Der sächsische Landesbischof Tobias Bilz schreibt einen Hirtenbrief zur Passionszeit 2026
Liebe Leserinnen und Leser,
in diesem Jahr schreibe ich Ihnen einen Hirtenbrief zur Passionszeit. Darin teile ich mit Ihnen ein Anliegen,
welches mich in den letzten Wochen sehr beschäftigt hat.
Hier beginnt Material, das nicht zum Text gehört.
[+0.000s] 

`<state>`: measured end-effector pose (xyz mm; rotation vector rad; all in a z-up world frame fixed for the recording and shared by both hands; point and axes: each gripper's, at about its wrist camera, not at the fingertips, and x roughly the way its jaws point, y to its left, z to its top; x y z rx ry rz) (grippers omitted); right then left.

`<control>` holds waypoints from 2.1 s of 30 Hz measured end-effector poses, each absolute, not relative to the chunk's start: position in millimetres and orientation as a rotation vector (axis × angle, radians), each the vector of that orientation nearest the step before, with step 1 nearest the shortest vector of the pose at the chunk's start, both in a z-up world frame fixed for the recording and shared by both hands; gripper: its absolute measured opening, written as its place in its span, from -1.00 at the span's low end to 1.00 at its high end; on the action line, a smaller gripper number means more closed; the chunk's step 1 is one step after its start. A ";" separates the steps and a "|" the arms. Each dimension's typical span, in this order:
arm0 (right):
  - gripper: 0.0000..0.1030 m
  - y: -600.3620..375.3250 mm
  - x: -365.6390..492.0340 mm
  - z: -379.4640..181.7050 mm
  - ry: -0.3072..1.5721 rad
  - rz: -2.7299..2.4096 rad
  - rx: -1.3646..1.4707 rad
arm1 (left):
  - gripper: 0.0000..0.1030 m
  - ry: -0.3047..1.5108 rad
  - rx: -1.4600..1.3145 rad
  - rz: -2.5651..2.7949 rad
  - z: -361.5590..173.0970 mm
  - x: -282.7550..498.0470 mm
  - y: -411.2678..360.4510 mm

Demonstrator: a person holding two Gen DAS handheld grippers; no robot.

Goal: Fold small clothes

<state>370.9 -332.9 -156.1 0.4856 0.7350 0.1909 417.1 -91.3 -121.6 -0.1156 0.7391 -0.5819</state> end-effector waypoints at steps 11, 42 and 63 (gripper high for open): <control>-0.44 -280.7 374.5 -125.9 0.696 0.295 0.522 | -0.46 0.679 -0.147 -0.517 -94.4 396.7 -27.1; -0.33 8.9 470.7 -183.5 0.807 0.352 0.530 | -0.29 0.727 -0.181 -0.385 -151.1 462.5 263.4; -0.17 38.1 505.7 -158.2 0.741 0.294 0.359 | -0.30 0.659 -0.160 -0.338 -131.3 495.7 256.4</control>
Es geht mir um die Frage, ob und wie wir in dieser
besonderen Zeit in eine Haltung hineinfinden können, die der Verbundenheit mit Jesus Christus entspricht.
Von ihm heißt es im Christushymnus (Phil 2, 5-11), dass er die ewige Herrlichkeit bei Gott gegen eine
leidvolle irdische Existenz eingetauscht hat, die ihn ans Kreuz führte. Was bedeutet das für uns?
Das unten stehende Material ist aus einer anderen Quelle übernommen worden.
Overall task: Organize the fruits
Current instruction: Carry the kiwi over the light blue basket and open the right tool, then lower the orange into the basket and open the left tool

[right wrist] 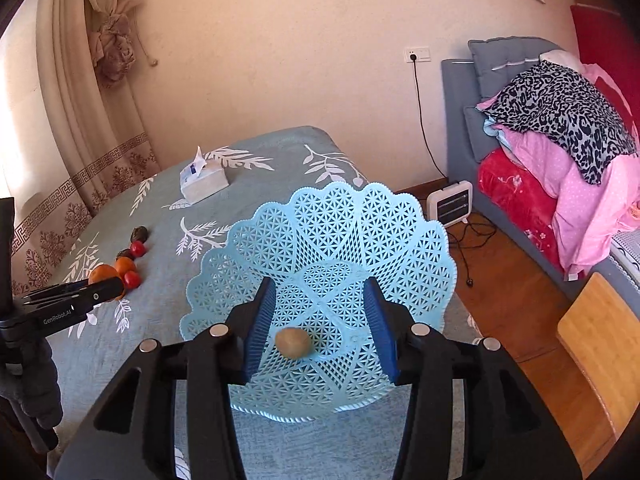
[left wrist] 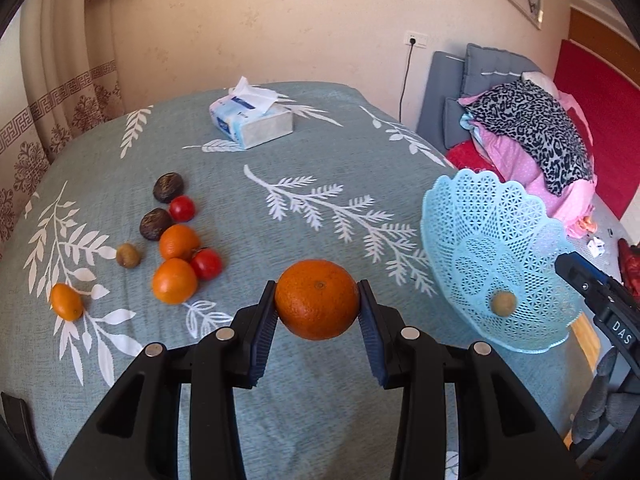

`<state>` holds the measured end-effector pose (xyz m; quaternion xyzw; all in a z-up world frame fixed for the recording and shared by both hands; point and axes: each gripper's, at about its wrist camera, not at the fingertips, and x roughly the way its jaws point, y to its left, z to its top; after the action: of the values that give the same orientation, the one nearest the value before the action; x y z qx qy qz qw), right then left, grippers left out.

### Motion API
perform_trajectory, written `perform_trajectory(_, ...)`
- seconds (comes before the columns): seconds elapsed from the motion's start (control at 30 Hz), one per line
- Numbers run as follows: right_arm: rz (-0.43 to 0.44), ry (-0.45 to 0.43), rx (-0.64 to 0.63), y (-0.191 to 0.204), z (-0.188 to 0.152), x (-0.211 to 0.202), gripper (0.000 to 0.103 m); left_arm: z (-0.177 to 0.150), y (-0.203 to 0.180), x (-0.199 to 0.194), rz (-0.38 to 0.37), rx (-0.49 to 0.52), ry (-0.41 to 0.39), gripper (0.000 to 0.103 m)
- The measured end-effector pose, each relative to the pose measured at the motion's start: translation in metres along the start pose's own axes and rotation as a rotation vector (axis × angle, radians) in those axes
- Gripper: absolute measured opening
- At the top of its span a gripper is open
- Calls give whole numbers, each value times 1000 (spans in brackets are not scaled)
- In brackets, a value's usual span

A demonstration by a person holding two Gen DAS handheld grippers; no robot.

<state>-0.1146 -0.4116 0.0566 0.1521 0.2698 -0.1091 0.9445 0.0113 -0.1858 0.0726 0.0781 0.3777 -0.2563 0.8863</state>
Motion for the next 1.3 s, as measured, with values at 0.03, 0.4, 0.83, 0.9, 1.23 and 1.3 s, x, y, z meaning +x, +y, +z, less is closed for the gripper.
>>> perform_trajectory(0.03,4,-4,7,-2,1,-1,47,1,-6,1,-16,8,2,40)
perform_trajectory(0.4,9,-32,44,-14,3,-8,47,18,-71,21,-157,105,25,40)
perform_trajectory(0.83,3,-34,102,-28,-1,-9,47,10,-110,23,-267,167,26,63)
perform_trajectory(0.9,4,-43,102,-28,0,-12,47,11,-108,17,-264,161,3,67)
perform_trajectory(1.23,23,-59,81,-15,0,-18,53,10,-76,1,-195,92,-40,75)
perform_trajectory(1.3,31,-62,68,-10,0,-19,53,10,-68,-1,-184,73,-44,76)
Was könnte dem als Antwort entsprechen?
Viele üben sich in der Fastenzeit im Verzicht. Das geschieht aus unterschiedlichen Motiven.
Meist geht es darum, wenigstens für eine begrenzte Zeit etwas umzusetzen,
was einem inneren Anliegen oder einer tieferliegenden Einsicht entspricht.
Dabei verzichten wir zugunsten eines höheren Wertes auf eine allzu menschliche Gewohnheit.
Was wäre, wenn wir dieses Jahr in der Passionszeit den Schmerz Gottes teilten,
so wie Gott in der Passion unser Leid auf sich genommen hat?